- _DIRECTIONS FOR THIS TASK_
Before copying, set the pictures aside; then repeat every line below verbatim.

○ ○ ○

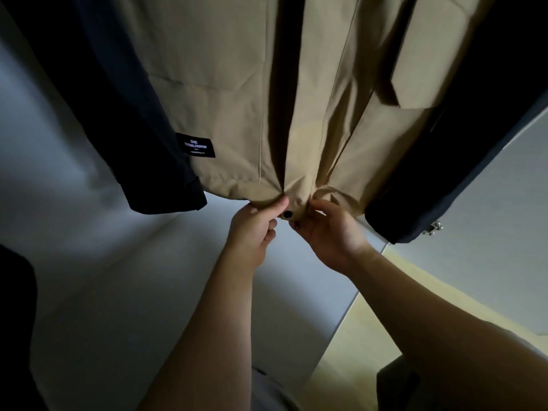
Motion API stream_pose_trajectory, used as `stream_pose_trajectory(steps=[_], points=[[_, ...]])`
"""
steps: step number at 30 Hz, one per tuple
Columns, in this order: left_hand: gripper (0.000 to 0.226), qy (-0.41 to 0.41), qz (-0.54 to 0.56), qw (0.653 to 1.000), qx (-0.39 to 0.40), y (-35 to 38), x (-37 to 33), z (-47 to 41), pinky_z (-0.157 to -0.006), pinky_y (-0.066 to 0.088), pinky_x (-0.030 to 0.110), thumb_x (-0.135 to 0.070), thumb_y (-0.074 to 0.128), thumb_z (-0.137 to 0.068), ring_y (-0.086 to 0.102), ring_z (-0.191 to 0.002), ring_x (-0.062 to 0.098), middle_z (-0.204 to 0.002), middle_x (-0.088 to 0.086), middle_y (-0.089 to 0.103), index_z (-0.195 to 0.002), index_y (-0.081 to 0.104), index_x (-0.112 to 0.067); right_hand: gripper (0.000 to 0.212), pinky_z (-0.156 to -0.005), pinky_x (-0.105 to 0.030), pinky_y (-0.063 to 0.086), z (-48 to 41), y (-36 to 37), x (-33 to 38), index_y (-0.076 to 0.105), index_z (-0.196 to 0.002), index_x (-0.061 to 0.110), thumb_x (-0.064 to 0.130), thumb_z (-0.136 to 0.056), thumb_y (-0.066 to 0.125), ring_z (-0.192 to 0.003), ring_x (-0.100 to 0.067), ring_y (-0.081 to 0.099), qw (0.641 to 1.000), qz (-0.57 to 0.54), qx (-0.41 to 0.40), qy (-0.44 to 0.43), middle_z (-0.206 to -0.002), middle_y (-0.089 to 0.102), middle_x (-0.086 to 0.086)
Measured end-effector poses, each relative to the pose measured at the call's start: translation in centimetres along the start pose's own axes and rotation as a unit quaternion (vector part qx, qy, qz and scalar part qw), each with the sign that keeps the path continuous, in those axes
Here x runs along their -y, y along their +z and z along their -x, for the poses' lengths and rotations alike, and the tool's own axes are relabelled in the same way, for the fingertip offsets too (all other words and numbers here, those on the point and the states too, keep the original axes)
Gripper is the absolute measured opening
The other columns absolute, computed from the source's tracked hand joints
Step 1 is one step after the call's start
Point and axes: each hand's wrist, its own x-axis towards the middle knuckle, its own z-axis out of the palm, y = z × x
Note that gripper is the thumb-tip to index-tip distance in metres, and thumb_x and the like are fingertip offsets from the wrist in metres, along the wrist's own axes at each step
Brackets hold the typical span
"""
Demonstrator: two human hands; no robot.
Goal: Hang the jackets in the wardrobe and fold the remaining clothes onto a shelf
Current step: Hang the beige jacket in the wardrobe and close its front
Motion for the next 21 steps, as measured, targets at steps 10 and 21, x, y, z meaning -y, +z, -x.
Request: stream_pose_trajectory(steps=[10, 21], points=[[0.035, 0.042, -0.05, 0.996, -0.055, 0.9, -0.2, 0.6, -0.054, 0.035, 0.026, -0.034, 0.091, -0.07, 0.038, -0.049, 0.012, -0.07, -0.007, 0.065, -0.096, 0.078, -0.014, 0.026, -0.092, -0.028, 0.055, 0.2, 0.3, -1.7, 0.073, -0.116, 0.01, 0.023, -0.095, 0.067, -0.099, -0.017, 0.066, 0.996, 0.053, 0.068, -0.013, -0.116, 0.073, -0.007], [0.028, 0.134, -0.114, 0.977, -0.118, 1.4, -0.4, 0.7, -0.053, 0.038, 0.015, -0.038, 0.09, -0.07, 0.06, -0.047, 0.003, -0.092, -0.016, 0.055, -0.072, 0.069, -0.019, 0.014, -0.089, -0.033, 0.057, -0.4, 0.2, -1.4, 0.076, -0.096, 0.004, 0.016, -0.093, 0.069, -0.082, -0.02, 0.065, 0.994, -0.076, 0.058, 0.044, -0.091, 0.066, -0.009]])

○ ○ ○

- _REPLY_
Motion API stream_pose_trajectory, used as `stream_pose_trajectory(steps=[_], points=[[_, ...]])`
"""
steps: step number at 30 Hz, one per tuple
Columns, in this order: left_hand: gripper (0.000 to 0.226), qy (-0.41 to 0.41), qz (-0.54 to 0.56), qw (0.653 to 1.000), qx (-0.39 to 0.40), y (-35 to 38), x (-37 to 33), z (-47 to 41), pinky_z (-0.157 to -0.006), pinky_y (-0.066 to 0.088), pinky_x (-0.030 to 0.110), thumb_x (-0.135 to 0.070), thumb_y (-0.074 to 0.128), thumb_z (-0.137 to 0.068), ring_y (-0.086 to 0.102), ring_z (-0.191 to 0.002), ring_x (-0.062 to 0.098), middle_z (-0.204 to 0.002), middle_x (-0.088 to 0.086), middle_y (-0.089 to 0.103), index_z (-0.195 to 0.002), index_y (-0.081 to 0.104), index_x (-0.112 to 0.067); right_hand: gripper (0.000 to 0.212), pinky_z (-0.156 to -0.005), pinky_x (-0.105 to 0.030), pinky_y (-0.063 to 0.086), z (-48 to 41), y (-36 to 37), x (-33 to 38), index_y (-0.076 to 0.105), index_z (-0.196 to 0.002), index_x (-0.061 to 0.110), thumb_x (-0.064 to 0.130), thumb_z (-0.136 to 0.056), thumb_y (-0.066 to 0.125), ring_z (-0.192 to 0.003), ring_x (-0.100 to 0.067), ring_y (-0.081 to 0.099), qw (0.641 to 1.000), qz (-0.57 to 0.54), qx (-0.41 to 0.40), qy (-0.44 to 0.43), middle_z (-0.206 to -0.002), middle_y (-0.089 to 0.102), middle_x (-0.086 to 0.086)
Measured end-effector poses, each relative to the pose measured at the call's start: translation in centimetres along the start pose's own axes and rotation as a unit quaternion (vector part qx, qy, qz and scalar part qw), each with the sign that keeps the path continuous, in those axes
Here x runs along their -y, y along their +z and z along their -x, for the poses' lengths and rotations alike, and the tool's own axes are relabelled in the same way, for the fingertip offsets too (all other words and numbers here, those on the point and the states too, keep the original axes)
Gripper is the absolute measured opening
The other columns absolute, computed from the source's tracked hand joints
Step 1 is one step after the call's start
Point and axes: each hand's wrist, its own x-axis towards the middle knuckle, its own z-axis out of the palm, y = z × x
Note that gripper is the thumb-tip to index-tip distance in metres, and thumb_x and the like are fingertip offsets from the wrist in metres, along the wrist's own axes at each step
Brackets hold the typical span
"""
Demonstrator: two human hands; no robot.
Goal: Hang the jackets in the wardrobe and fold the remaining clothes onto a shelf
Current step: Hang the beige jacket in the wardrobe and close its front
Motion for the next 21 steps, as measured, targets at steps 10 and 21, x, y, z meaning -y, +z, -x.
Request: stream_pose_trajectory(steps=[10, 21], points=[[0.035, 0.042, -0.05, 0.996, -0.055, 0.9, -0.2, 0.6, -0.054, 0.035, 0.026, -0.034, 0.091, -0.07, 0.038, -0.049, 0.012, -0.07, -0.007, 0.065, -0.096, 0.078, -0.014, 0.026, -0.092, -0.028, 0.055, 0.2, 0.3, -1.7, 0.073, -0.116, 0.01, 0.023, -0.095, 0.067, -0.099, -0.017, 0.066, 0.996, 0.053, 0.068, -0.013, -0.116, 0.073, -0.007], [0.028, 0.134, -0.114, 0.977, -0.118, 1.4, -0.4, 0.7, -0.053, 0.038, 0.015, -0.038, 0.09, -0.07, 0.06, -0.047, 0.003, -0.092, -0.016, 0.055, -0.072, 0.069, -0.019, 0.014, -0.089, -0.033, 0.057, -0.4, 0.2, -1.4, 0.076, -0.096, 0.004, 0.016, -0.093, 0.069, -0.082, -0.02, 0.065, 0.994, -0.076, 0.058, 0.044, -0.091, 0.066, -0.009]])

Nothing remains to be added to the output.